◆ Problem:
With every picture left out, restate the listing below exactly as written.

◆ The data:
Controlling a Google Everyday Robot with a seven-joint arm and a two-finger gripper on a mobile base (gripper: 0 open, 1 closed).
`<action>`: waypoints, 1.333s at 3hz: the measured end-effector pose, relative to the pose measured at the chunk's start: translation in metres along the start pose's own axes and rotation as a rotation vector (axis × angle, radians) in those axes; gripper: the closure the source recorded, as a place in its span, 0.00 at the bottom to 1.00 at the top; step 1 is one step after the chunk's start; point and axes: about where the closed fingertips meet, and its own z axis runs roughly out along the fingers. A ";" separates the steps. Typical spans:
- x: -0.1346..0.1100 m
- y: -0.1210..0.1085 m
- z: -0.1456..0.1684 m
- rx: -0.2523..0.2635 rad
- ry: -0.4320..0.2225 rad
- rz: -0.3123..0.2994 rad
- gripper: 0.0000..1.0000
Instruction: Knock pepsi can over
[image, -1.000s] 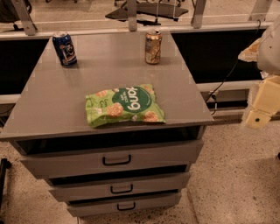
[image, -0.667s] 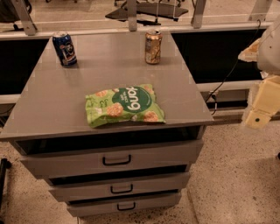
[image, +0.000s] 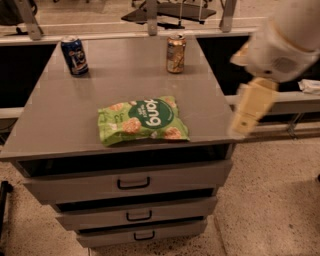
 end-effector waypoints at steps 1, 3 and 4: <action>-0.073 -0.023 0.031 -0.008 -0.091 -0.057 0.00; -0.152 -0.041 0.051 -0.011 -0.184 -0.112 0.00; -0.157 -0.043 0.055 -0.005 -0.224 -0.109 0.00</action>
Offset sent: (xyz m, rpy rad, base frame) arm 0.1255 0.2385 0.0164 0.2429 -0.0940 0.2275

◆ Output:
Controlling a Google Everyday Robot with a seven-joint arm and a two-finger gripper on a mobile base (gripper: 0 open, 1 closed).
`<action>`: waypoints, 1.333s at 3hz: the measured end-effector pose, relative to the pose measured at the chunk's start: translation in metres along the start pose's own axes and rotation as a rotation vector (axis × angle, radians) in those axes; gripper: the closure the source recorded, as a place in its span, 0.00 at the bottom to 1.00 at the top; step 1 is one step after the chunk's start; point and axes: about where the closed fingertips meet, and its own z axis runs roughly out along the fingers. A ";" separates the steps. Typical spans:
- x: -0.1346..0.1100 m
- y: -0.1210..0.1085 m
- z: -0.1456..0.1684 m
- rx: -0.2523..0.2635 rad
- ry: -0.4320..0.2225 rad
- rz: -0.3123..0.2994 rad
- gripper: 0.0000..1.0000
Instruction: Knock pepsi can over
[image, -1.000s] 
[image, -0.667s] 
[image, +0.000s] 
 end-effector waypoints at steps 1, 3 and 4: <action>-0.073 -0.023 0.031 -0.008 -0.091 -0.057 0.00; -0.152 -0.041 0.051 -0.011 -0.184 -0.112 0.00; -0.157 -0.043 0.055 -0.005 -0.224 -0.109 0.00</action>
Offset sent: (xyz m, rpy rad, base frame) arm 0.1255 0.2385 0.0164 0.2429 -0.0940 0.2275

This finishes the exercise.